* Problem *
Which of the lines below contain the string "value"? Copy each one.

* Dataset excerpt *
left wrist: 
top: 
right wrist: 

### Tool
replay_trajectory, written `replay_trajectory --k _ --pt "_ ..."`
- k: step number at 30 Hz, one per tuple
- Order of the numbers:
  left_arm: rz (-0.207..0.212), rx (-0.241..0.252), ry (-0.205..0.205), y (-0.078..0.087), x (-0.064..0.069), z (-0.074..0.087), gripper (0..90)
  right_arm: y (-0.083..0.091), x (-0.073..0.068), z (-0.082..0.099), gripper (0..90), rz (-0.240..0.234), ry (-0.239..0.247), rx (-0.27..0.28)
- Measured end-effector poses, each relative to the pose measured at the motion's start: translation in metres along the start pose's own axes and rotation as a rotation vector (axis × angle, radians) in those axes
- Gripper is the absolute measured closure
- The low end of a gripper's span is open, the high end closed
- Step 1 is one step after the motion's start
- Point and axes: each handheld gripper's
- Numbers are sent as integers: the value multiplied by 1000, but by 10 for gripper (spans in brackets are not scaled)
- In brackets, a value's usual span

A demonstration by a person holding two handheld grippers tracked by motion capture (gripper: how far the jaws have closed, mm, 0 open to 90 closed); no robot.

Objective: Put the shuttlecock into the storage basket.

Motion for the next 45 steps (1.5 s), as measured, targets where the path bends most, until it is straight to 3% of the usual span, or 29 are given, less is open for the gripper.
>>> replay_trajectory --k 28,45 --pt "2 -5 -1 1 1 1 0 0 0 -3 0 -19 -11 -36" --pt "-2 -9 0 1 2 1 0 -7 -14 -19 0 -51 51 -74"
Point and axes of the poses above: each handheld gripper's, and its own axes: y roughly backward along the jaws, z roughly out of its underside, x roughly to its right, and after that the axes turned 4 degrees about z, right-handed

* The answer *
- Numbers are sent as integers: the value multiplied by 1000, but by 10 for gripper (spans in brackets are not scaled)
- In brackets, a value's usual span

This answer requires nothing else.